Absolutely, and working on-prem doesn't preclude this, as if you use on-prem cloud architecture then moving workloads to cloud or back again once the campaign stabilises and you purchase the hardware to bring it on-prem after its temporary cloud residency is (relatively) easy as long as you planned that from the get-go (i.e. don't use cloud services that you don't have on-prem, if you use DB2 on-prem then use your own DB2 licenses in the cloud).
Also, sack your analysts, they aren't worth shit if that happens.
> Which is why it's growing so fast, compared to on-prem.

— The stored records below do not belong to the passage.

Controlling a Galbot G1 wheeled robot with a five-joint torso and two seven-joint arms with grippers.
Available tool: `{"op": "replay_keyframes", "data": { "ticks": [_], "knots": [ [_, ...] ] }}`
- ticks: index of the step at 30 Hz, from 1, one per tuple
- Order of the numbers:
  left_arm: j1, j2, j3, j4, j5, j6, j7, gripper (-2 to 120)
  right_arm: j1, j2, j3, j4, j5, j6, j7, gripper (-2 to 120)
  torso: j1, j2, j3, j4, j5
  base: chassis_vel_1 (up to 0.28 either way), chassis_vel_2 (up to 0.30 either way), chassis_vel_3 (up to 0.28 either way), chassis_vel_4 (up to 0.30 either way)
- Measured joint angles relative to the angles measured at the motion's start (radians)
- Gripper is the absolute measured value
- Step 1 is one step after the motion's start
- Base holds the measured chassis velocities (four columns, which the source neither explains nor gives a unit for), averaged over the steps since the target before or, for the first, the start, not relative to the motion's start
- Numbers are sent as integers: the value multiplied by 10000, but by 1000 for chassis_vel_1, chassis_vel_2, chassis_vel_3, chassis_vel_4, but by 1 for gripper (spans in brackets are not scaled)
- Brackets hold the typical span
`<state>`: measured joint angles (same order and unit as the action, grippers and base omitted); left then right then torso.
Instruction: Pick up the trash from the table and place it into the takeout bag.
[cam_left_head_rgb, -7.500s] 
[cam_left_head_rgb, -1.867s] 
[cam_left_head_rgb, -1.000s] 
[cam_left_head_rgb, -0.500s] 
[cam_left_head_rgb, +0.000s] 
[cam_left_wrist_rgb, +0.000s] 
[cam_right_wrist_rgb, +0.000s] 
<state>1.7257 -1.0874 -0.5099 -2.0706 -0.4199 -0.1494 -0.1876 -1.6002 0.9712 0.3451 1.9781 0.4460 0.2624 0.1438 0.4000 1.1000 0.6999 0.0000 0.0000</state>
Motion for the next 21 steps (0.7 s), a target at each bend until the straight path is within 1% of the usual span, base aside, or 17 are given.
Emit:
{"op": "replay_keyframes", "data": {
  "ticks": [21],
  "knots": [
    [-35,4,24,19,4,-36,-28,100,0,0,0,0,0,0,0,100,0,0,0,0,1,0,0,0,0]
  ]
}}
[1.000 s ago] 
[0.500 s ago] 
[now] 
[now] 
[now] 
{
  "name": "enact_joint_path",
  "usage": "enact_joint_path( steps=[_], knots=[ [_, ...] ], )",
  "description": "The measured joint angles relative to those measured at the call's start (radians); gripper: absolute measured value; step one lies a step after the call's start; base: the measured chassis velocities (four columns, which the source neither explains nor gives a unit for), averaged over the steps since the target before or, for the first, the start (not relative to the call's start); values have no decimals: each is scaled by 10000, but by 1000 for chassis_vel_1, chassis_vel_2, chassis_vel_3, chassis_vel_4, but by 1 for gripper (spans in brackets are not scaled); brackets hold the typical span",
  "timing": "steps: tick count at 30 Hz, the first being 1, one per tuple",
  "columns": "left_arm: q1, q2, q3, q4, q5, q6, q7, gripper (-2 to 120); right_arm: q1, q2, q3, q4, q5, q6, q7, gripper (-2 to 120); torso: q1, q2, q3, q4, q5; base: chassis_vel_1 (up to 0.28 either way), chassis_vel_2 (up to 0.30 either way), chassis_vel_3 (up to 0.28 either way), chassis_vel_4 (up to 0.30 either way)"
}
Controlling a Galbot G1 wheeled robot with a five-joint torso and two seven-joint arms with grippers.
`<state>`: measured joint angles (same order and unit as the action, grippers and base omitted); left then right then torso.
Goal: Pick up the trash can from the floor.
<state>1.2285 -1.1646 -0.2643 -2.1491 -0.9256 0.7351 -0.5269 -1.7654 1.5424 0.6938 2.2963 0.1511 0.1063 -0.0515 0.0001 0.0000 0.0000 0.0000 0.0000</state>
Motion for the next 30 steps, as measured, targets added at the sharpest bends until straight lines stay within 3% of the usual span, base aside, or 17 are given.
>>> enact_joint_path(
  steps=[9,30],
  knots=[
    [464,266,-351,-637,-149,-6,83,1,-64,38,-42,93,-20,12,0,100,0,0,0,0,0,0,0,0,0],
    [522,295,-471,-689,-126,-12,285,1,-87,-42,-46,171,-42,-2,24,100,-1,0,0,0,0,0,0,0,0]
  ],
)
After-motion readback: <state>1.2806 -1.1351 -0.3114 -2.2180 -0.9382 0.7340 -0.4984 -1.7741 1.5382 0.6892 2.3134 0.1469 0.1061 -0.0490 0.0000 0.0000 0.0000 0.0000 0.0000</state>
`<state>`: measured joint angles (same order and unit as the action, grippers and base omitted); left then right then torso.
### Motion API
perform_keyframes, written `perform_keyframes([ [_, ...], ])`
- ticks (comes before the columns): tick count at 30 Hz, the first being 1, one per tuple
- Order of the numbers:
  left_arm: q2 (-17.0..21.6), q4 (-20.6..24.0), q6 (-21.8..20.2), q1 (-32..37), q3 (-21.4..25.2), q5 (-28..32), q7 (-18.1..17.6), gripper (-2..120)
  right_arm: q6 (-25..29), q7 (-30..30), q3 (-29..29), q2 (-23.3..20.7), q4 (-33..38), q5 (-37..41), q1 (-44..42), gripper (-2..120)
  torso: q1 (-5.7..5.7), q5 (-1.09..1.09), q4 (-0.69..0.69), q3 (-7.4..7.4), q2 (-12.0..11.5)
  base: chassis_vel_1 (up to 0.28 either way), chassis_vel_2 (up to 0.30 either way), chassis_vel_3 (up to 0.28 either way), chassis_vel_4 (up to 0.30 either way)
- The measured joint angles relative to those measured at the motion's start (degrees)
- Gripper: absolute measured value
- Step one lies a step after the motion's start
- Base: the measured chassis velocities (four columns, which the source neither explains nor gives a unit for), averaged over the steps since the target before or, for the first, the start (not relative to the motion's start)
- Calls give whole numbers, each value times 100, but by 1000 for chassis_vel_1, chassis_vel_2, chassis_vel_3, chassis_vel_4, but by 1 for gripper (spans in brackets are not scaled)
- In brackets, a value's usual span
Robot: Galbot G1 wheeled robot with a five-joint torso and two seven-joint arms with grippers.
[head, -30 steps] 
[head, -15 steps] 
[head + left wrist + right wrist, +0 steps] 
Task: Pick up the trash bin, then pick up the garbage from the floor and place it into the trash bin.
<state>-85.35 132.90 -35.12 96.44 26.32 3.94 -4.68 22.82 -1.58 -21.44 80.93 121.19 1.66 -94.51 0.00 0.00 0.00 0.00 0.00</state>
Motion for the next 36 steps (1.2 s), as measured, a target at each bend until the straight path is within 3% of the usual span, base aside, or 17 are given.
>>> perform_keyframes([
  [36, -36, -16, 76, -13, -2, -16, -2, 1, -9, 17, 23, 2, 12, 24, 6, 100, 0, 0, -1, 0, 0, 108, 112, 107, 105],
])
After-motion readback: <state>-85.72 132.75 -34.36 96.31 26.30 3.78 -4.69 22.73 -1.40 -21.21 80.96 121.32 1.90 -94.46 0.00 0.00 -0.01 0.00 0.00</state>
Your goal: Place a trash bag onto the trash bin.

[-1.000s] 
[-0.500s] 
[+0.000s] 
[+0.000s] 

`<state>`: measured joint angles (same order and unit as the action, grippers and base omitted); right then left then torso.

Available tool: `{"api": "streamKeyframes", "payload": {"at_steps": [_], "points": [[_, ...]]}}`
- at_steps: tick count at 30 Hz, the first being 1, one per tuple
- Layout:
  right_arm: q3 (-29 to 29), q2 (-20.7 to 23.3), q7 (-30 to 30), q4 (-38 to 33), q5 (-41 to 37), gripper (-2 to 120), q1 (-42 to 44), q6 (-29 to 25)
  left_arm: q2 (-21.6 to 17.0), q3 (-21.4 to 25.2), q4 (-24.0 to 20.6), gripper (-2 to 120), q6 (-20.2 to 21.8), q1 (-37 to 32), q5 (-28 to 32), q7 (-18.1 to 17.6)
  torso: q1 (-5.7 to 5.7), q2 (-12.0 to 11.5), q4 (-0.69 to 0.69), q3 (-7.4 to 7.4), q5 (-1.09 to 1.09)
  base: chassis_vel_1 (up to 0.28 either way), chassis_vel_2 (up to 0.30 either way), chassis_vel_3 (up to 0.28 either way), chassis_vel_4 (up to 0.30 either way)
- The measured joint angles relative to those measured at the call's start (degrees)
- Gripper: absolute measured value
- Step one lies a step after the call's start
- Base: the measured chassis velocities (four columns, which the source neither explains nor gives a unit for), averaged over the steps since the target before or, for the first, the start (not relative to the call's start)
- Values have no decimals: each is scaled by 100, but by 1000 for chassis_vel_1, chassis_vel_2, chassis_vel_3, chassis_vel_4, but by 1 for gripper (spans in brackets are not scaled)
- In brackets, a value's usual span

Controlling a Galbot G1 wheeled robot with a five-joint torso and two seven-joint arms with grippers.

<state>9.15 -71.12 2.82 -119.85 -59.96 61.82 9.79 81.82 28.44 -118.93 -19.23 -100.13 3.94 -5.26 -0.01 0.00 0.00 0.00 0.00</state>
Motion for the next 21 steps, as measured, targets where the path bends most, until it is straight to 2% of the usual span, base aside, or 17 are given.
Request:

There are many reasons its gorwing fast, the biggest of which is it's the current C-suite buzzword, and we all know how the C-suite fad cycle works. It's aso great for short-term expenses shifting, so it can be used to make it look like a company is reducing it's IT overhead - thus gaining bonuses for the C-suite - then the C-suite can leave with their bonuses before the monthly Opex of cloud over a period of a few years exceeds what Capex of on-prem would have cost. The exact same reasons these companies who are making $10's billions in profit are panic sacking 10's of thousands of staff so they can look good to their shareholders and earn their bonuses rather than caring about the long-term future of their companies.
Also because it's perfeclty suited to startups and their unknown requirements (because they are startups) and so startups don't have to worry about dealing with physical infrastructure while they are still small - and still working out what the hell they are going to do.
It's great for RnD and PoCs before you commit to spending money on hardware.
IMO cloud is absolutely suited for any business (or other organisation) that doesn't have enough use of IT resources to justify having several full-time hardware/infrastructure IT people, e.g. DBA, network specialist, server iinfrastruture specialist, etc. If you can get by with one of your employees IT-nerd children helping out every now and then, then absolutely cloud is the way to go. And those types of small businesses still make up the most types of businesses.
Once you get to the size where - if it was on-prem - you'd have a dozen of so full-time IT staff to look after it, it's probably getting big enough that bringing it on-prem would probably start to look cheaper than cloud.